Daniil Simkin has always been curious and forward-thinking about how dance can utilize digital platforms. The international guest artist and former American Ballet Theatre and Staatsballett Berlin principal was an early adopter of social media and YouTube (who can forget 2013’s “Simkin and the City”?). His later independent projects, like 2015’s INTENSIO at The Joyce Theater and 2017’s Falls the Shadow, a site-specific dance installation presented by Works & Process at the Guggenheim Museum, incorporated film-projection design.
On June 25, his production company, Studio Simkin, unveiled one, a seven-minute dance film produced by (and starring) Simkin and choreographed by David Dawson. Shot during the pandemic in April 2021, one represents both a labor of love and where Simkin would like to see his career go eventually.
“This project made it clear that I want to be a producer and that I want to create,” he said in an interview last year, a few days before a private screening in New York City. In 2021, he launched Studio Simkin, with the aim of creating collaborative dance experiences (across multimedia and various distribution platforms) and commercial projects. One of its first productions, CAVE: Convergence, Part One—a nightclub-inspired work choreographed by Hofesh Shechter and performed by the Martha Graham Dance Company—premiered in 2022 at New York City Center.

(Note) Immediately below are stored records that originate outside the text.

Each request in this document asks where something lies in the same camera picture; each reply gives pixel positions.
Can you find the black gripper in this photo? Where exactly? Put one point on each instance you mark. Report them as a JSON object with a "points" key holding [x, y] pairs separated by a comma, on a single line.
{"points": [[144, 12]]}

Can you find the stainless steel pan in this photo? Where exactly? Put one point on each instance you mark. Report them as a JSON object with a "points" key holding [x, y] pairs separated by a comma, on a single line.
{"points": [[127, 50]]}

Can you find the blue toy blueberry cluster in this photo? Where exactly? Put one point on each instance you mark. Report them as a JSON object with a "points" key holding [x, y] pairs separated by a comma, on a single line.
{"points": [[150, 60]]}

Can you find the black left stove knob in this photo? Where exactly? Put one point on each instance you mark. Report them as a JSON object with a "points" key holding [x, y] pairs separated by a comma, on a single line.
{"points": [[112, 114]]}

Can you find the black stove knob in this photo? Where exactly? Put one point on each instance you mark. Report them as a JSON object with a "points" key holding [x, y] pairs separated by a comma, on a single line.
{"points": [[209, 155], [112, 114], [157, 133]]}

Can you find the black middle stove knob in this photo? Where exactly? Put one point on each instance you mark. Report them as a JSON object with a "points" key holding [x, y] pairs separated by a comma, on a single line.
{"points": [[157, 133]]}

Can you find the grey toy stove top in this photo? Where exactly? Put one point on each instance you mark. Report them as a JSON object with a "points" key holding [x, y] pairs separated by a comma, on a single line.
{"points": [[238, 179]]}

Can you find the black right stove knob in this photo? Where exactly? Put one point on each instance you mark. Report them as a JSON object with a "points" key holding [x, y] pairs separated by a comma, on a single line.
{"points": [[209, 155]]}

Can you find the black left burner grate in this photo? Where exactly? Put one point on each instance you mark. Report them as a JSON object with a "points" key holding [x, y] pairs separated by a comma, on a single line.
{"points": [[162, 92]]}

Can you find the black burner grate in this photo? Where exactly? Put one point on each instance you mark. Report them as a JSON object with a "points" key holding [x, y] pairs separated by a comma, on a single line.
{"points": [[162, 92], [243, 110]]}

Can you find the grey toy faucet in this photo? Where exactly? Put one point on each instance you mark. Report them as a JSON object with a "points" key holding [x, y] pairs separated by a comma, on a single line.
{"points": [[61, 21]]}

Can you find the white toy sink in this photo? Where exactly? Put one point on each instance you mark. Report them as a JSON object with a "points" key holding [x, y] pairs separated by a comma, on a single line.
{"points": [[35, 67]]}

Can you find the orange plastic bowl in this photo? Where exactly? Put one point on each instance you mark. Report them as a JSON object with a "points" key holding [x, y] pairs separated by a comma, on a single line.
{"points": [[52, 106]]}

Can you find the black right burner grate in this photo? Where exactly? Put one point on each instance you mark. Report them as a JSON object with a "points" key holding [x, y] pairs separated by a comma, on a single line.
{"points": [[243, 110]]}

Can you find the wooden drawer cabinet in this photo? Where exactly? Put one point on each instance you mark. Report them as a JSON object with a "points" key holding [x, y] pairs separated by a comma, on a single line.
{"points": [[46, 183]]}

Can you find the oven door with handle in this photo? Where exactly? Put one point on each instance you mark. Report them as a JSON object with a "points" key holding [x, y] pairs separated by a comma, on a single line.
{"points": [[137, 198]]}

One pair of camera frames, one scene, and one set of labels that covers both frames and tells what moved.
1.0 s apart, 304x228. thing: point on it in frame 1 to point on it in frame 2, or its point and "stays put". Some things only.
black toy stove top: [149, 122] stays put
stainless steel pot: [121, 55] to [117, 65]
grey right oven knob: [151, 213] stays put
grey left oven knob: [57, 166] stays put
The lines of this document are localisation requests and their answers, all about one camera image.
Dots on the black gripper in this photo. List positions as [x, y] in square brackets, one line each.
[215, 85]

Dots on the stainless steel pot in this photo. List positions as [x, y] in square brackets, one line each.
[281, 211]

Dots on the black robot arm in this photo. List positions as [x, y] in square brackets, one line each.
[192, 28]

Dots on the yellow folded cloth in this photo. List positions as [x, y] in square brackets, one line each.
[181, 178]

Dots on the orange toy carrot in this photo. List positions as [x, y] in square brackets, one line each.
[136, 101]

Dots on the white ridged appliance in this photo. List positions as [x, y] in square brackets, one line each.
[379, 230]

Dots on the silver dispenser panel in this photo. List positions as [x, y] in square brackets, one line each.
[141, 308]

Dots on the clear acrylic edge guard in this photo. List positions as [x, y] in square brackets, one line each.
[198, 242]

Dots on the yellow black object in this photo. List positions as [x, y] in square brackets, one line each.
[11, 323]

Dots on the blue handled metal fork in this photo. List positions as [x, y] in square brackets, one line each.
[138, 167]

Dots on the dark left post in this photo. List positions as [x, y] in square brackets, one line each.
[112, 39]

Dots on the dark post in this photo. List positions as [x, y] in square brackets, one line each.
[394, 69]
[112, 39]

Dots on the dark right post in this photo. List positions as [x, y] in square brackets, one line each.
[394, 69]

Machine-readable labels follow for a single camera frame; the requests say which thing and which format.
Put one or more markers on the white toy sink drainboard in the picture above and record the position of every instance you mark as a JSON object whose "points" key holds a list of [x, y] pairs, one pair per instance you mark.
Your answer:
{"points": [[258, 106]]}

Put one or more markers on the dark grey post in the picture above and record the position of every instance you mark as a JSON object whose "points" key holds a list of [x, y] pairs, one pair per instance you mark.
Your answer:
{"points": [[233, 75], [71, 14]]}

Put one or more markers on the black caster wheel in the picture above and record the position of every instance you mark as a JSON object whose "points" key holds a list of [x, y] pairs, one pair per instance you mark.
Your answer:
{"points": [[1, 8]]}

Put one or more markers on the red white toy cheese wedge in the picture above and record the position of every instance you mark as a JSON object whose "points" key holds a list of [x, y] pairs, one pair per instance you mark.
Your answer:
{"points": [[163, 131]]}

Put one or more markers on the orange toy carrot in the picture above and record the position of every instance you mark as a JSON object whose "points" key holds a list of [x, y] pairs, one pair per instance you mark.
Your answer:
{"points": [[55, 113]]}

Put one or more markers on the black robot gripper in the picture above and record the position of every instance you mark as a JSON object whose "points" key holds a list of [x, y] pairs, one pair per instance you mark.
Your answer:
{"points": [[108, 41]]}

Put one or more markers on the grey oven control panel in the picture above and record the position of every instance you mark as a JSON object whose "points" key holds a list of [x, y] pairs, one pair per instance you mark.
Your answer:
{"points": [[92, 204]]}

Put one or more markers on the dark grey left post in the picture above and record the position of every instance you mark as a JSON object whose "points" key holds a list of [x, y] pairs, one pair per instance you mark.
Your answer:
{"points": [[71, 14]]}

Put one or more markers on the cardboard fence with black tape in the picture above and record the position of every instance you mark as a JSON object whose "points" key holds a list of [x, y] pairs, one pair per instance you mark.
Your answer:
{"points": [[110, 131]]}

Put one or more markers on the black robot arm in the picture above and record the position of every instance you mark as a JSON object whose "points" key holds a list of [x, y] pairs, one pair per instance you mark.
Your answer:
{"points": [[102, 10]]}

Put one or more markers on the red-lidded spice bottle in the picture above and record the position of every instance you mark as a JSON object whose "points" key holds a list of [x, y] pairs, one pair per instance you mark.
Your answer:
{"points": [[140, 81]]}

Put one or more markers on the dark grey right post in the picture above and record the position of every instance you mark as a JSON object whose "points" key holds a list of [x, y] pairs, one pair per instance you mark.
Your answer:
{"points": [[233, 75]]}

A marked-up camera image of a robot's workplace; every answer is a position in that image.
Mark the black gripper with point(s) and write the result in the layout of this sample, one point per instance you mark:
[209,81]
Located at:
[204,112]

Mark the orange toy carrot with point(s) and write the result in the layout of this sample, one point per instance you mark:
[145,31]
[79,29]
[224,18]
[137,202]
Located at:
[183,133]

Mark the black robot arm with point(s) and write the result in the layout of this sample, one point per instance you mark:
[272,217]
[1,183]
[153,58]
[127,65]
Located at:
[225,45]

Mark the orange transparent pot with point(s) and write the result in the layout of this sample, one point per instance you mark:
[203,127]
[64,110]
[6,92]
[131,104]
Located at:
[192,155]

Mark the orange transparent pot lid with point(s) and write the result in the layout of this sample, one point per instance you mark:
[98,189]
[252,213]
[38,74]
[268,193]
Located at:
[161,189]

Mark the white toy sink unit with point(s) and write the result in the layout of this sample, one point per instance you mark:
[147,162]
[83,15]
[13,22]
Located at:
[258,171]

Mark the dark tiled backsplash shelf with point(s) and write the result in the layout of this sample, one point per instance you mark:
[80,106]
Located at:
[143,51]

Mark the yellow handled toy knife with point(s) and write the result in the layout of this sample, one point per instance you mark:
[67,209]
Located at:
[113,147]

One is more intimate, reflecting a dancer’s anxiety in the midst of isolation, uncertainty, and change before finding solace in his art. Dancing within a red-orange haze (sci-fi movies like Dune and The Matrix served as aesthetic inspiration), Simkin spirals, spins, and slices through the atmosphere at warp speed to Peter Gregson’s driving score, finding introspection during moments of sustained adagio. The extraordinary camerawork follows Simkin from multiple angles—close up, far away, from above—with a dancer’s eye to line and movement.
Simkin first met with Dawson to discuss working together in April of 2020, just as the COVID-19 pandemic was shutting down theaters worldwide. Without a stage to perform on, they shifted to the idea of a dance film. “We wanted to create something special, in a sense that it’s not ‘recorded dance’ as it usually is,” Simkin said. Simkin, then 33, also felt he was nearing the peak of his physical ability as a classical dancer. “I wanted to make something lasting that I can look back upon, especially since our careers are so short.”
He tapped frequent collaborators Caspar Hees and Matthäus Bussmann, of the online training platform Dance Masterclass, as filmmakers. Simkin said Dawson gave the team complete freedom in realizing his choreography on film. “With film you have the power to move the point of perception, so you can optimize lines and create a much more empathetic experience,” said Simkin. “At one point [in one] I look into the camera, into the gaze of the viewer, which is not really possible onstage because you project out.”
The film’s seven-minute length was a deliberate choice for today’s distracted, media-saturated times: “People don’t have the attention span,” he said. “Two minutes is a music video; seven minutes demands a little more attention, but it’s bearable, even for the layman.” He hopes it also serves as a great, bite-sized introduction for audiences new to ballet.
Simkin has other projects on the horizon, although it’s still too early to talk about them. Of course, running a nascent production company alongside his international performance schedule can be challenging, especially as he tries to secure funding to make Studio Simkin self-sustainable. For now he relies on an international team, sponsorships from brands like Harlequin (which donated the film’s red flooring), and guidance from mentors like Sharon Patrick, his sponsor from ABT who now serves as his strategic advisor.
“I’m still in the good years of my classical career, so it’s becoming increasingly difficult to prioritize,” said Simkin, who has summer engagements in Italy and Japan and will be performing in New York City, Mongolia, and Athens this September. “At the same time, I am growing increasingly passionate about my future and Studio Simkin…I truly feel like we have something meaningful here.”